-- TASK GOAL --
Every record, from the first line to the last, needs to be given again exactly.

═══ LISTED RECORDS ═══

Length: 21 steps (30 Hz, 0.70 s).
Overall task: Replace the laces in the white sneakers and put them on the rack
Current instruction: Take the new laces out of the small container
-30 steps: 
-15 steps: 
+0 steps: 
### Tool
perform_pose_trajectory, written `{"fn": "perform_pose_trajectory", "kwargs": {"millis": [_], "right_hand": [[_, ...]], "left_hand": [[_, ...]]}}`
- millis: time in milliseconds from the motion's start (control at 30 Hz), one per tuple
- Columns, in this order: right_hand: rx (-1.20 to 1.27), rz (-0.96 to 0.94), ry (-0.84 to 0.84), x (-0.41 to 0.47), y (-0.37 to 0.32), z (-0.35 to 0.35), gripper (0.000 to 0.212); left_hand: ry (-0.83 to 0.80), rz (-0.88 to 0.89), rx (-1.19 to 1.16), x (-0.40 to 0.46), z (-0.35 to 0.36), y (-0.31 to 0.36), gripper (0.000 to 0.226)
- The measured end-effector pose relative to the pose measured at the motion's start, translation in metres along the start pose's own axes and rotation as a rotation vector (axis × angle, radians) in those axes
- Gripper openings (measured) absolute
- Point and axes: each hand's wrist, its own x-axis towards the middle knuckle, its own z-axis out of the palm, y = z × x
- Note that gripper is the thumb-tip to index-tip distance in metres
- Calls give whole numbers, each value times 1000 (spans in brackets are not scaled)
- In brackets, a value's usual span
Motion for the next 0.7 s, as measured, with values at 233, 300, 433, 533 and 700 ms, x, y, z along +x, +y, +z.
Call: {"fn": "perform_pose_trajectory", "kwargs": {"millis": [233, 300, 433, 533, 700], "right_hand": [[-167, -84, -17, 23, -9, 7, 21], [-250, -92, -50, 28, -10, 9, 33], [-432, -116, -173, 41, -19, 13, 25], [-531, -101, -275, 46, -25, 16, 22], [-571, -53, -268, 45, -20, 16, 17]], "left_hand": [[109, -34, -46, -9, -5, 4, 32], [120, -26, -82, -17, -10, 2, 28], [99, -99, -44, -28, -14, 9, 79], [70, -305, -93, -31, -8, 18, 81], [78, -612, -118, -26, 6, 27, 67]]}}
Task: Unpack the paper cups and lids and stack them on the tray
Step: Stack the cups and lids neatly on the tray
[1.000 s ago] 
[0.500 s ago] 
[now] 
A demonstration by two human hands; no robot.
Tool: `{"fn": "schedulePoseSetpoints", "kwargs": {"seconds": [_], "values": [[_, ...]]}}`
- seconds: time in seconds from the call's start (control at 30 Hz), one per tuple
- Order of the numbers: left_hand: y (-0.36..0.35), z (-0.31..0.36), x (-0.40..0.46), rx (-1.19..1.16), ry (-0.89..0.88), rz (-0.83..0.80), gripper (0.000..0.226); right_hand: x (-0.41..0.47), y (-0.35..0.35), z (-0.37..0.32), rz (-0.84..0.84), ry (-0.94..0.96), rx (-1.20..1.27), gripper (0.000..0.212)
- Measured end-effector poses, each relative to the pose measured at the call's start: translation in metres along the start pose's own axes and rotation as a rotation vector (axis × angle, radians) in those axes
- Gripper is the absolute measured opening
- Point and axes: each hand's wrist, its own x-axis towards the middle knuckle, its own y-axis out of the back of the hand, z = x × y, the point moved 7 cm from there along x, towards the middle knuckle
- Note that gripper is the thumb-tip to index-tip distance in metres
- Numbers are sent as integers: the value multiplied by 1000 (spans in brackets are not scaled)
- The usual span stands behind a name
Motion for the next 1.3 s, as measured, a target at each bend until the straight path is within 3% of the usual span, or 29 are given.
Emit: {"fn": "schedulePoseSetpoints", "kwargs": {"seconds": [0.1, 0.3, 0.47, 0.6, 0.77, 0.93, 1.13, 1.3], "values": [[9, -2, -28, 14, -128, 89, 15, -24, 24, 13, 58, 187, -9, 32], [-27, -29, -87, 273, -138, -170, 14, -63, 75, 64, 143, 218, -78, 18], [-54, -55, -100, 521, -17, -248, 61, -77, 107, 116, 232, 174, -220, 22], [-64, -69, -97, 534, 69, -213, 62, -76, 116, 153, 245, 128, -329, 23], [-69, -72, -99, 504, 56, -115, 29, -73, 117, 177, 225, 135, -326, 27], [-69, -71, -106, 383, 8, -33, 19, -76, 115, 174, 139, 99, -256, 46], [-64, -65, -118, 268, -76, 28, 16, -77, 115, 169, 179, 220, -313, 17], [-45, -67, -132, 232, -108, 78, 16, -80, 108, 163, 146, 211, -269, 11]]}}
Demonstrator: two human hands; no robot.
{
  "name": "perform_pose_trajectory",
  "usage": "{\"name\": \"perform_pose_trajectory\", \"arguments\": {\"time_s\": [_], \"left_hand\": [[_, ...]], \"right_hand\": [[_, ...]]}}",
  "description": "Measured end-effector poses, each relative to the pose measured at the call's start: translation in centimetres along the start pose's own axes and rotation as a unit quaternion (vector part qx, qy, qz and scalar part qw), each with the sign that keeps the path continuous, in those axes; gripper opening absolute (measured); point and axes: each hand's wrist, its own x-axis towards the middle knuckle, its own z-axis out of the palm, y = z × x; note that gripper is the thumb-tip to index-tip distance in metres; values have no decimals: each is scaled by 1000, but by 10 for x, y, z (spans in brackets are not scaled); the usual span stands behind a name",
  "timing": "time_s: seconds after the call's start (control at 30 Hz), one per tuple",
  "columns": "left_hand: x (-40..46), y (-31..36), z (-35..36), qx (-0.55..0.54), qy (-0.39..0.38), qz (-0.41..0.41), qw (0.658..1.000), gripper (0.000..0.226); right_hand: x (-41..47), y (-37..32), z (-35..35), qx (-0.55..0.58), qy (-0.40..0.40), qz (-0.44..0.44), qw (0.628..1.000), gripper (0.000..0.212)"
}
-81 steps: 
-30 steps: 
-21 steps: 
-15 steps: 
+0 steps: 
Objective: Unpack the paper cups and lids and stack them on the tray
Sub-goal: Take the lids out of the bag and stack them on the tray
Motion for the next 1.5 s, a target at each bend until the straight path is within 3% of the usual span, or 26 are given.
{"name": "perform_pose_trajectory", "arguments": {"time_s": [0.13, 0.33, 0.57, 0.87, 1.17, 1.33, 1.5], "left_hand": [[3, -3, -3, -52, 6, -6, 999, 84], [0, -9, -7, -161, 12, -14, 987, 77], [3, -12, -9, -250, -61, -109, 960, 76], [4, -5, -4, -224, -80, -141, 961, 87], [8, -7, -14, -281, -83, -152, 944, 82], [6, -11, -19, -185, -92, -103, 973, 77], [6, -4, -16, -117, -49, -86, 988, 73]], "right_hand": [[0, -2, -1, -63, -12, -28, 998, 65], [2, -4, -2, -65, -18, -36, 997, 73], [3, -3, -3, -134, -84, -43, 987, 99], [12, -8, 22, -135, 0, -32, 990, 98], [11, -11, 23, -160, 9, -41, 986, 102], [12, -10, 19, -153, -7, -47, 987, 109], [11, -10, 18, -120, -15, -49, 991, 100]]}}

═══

-- RESULT --
Length: 21 steps (30 Hz, 0.70 s).
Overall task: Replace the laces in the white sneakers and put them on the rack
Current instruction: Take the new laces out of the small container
-30 steps: 
-15 steps: 
+0 steps: 
### Tool
perform_pose_trajectory, written `{"fn": "perform_pose_trajectory", "kwargs": {"millis": [_], "right_hand": [[_, ...]], "left_hand": [[_, ...]]}}`
- millis: time in milliseconds from the motion's start (control at 30 Hz), one per tuple
- Columns, in this order: right_hand: rx (-1.20 to 1.27), rz (-0.96 to 0.94), ry (-0.84 to 0.84), x (-0.41 to 0.47), y (-0.37 to 0.32), z (-0.35 to 0.35), gripper (0.000 to 0.212); left_hand: ry (-0.83 to 0.80), rz (-0.88 to 0.89), rx (-1.19 to 1.16), x (-0.40 to 0.46), z (-0.35 to 0.36), y (-0.31 to 0.36), gripper (0.000 to 0.226)
- The measured end-effector pose relative to the pose measured at the motion's start, translation in metres along the start pose's own axes and rotation as a rotation vector (axis × angle, radians) in those axes
- Gripper openings (measured) absolute
- Point and axes: each hand's wrist, its own x-axis towards the middle knuckle, its own z-axis out of the palm, y = z × x
- Note that gripper is the thumb-tip to index-tip distance in metres
- Calls give whole numbers, each value times 1000 (spans in brackets are not scaled)
- In brackets, a value's usual span
Motion for the next 0.7 s, as measured, with values at 233, 300, 433, 533 and 700 ms, x, y, z along +x, +y, +z.
Call: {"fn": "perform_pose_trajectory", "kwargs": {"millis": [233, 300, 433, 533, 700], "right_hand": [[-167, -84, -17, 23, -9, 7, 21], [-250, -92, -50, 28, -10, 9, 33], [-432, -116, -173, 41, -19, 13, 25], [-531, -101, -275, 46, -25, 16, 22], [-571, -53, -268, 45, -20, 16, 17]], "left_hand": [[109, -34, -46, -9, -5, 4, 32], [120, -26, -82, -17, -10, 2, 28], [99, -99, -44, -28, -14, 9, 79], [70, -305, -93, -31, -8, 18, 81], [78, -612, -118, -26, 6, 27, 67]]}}
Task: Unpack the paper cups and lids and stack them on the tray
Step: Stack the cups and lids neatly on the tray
[1.000 s ago] 
[0.500 s ago] 
[now] 
A demonstration by two human hands; no robot.
Tool: `{"fn": "schedulePoseSetpoints", "kwargs": {"seconds": [_], "values": [[_, ...]]}}`
- seconds: time in seconds from the call's start (control at 30 Hz), one per tuple
- Order of the numbers: left_hand: y (-0.36..0.35), z (-0.31..0.36), x (-0.40..0.46), rx (-1.19..1.16), ry (-0.89..0.88), rz (-0.83..0.80), gripper (0.000..0.226); right_hand: x (-0.41..0.47), y (-0.35..0.35), z (-0.37..0.32), rz (-0.84..0.84), ry (-0.94..0.96), rx (-1.20..1.27), gripper (0.000..0.212)
- Measured end-effector poses, each relative to the pose measured at the call's start: translation in metres along the start pose's own axes and rotation as a rotation vector (axis × angle, radians) in those axes
- Gripper is the absolute measured opening
- Point and axes: each hand's wrist, its own x-axis towards the middle knuckle, its own y-axis out of the back of the hand, z = x × y, the point moved 7 cm from there along x, towards the middle knuckle
- Note that gripper is the thumb-tip to index-tip distance in metres
- Numbers are sent as integers: the value multiplied by 1000 (spans in brackets are not scaled)
- The usual span stands behind a name
Motion for the next 1.3 s, as measured, a target at each bend until the straight path is within 3% of the usual span, or 29 are given.
Emit: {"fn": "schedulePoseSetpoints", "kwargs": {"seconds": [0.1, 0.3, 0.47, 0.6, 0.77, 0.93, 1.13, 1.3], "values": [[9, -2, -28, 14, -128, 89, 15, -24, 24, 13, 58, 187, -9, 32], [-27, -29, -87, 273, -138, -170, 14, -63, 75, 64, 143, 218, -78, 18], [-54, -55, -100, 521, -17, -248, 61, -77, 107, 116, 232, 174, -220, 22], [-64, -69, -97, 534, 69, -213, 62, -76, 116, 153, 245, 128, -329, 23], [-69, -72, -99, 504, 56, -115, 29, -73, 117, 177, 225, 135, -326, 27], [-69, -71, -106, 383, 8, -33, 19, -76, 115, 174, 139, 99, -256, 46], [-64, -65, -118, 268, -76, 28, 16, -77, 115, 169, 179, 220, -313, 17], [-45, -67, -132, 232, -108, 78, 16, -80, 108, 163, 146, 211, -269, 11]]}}
Demonstrator: two human hands; no robot.
{
  "name": "perform_pose_trajectory",
  "usage": "{\"name\": \"perform_pose_trajectory\", \"arguments\": {\"time_s\": [_], \"left_hand\": [[_, ...]], \"right_hand\": [[_, ...]]}}",
  "description": "Measured end-effector poses, each relative to the pose measured at the call's start: translation in centimetres along the start pose's own axes and rotation as a unit quaternion (vector part qx, qy, qz and scalar part qw), each with the sign that keeps the path continuous, in those axes; gripper opening absolute (measured); point and axes: each hand's wrist, its own x-axis towards the middle knuckle, its own z-axis out of the palm, y = z × x; note that gripper is the thumb-tip to index-tip distance in metres; values have no decimals: each is scaled by 1000, but by 10 for x, y, z (spans in brackets are not scaled); the usual span stands behind a name",
  "timing": "time_s: seconds after the call's start (control at 30 Hz), one per tuple",
  "columns": "left_hand: x (-40..46), y (-31..36), z (-35..36), qx (-0.55..0.54), qy (-0.39..0.38), qz (-0.41..0.41), qw (0.658..1.000), gripper (0.000..0.226); right_hand: x (-41..47), y (-37..32), z (-35..35), qx (-0.55..0.58), qy (-0.40..0.40), qz (-0.44..0.44), qw (0.628..1.000), gripper (0.000..0.212)"
}
-81 steps: 
-30 steps: 
-21 steps: 
-15 steps: 
+0 steps: 
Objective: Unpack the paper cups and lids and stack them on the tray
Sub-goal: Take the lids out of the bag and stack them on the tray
Motion for the next 1.5 s, a target at each bend until the straight path is within 3% of the usual span, or 26 are given.
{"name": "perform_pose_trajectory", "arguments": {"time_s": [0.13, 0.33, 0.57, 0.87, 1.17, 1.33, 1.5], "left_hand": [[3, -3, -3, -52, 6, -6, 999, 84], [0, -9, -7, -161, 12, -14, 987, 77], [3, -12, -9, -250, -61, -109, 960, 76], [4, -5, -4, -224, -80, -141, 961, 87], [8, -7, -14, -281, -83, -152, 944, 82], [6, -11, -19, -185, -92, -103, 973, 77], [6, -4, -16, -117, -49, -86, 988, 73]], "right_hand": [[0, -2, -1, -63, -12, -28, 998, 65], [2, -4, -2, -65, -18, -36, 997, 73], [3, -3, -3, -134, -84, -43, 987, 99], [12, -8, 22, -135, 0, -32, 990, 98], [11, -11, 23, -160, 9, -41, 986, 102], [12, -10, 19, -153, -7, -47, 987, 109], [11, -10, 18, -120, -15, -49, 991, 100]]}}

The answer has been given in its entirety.